TASK INSTRUCTIONS: Work out how many lines below contain "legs". Provide only the figure.

THE DATA:
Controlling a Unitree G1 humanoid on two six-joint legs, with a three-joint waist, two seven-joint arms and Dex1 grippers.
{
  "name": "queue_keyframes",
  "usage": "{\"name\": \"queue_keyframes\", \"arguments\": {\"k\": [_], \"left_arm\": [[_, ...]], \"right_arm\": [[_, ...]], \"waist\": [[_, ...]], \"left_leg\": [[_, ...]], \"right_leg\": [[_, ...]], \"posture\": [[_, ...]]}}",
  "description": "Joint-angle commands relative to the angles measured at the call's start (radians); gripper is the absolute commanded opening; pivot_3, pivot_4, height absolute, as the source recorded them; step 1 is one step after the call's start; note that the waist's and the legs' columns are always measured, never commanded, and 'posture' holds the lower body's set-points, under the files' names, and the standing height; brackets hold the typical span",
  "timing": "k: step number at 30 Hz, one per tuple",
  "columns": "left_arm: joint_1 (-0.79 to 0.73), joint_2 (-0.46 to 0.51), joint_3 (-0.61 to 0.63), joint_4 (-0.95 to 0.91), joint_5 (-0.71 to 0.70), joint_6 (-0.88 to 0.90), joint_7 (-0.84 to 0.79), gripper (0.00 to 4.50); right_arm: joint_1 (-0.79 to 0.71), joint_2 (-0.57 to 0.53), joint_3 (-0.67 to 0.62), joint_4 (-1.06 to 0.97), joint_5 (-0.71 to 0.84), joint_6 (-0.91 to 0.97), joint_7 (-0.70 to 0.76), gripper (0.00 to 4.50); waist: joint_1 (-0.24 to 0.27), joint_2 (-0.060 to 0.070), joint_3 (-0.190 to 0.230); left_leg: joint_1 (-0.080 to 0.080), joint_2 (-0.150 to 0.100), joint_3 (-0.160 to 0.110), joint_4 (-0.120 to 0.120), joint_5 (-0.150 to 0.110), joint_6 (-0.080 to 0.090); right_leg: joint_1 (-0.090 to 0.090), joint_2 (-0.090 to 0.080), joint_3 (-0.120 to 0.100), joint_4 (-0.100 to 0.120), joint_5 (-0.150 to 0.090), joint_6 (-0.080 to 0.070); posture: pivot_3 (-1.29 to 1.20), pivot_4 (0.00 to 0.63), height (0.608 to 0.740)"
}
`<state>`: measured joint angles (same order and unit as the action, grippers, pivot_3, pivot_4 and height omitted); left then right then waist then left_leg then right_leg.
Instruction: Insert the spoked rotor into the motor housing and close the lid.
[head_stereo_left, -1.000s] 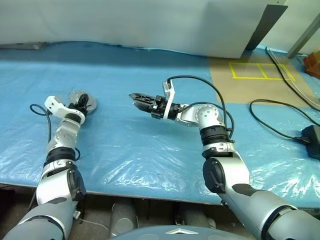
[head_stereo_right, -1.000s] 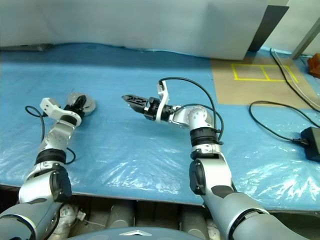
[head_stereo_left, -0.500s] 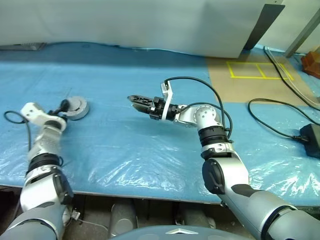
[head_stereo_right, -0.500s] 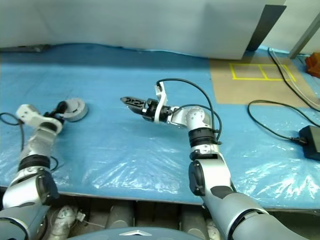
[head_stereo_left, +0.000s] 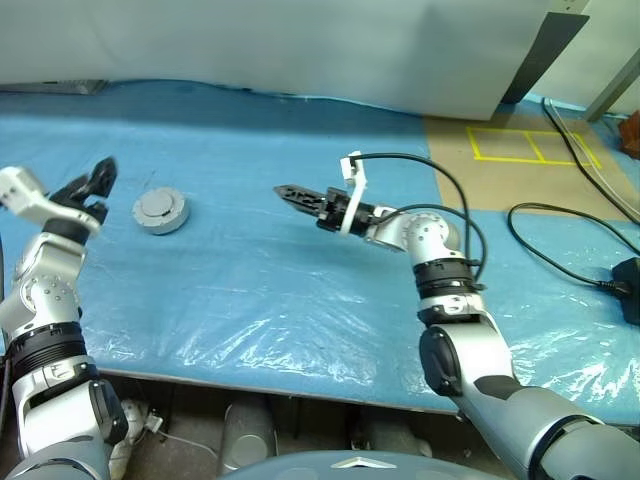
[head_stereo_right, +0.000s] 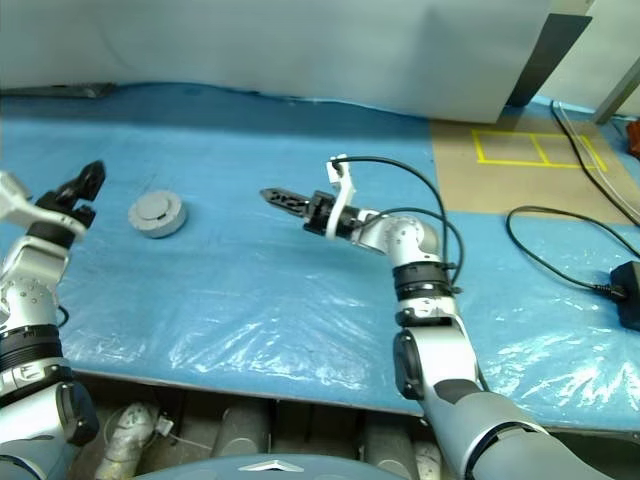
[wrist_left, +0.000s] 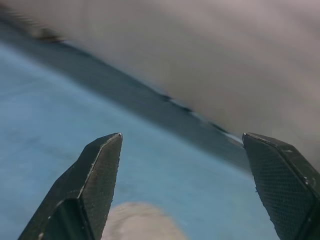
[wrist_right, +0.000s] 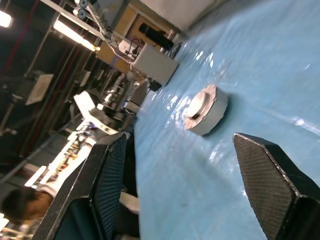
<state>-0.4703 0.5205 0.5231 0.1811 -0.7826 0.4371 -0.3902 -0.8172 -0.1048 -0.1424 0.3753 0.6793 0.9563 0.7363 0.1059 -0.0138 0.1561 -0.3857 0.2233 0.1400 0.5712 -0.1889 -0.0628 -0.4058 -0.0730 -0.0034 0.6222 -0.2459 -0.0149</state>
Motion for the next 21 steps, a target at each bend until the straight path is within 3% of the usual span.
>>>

TASK SOLUTION: 2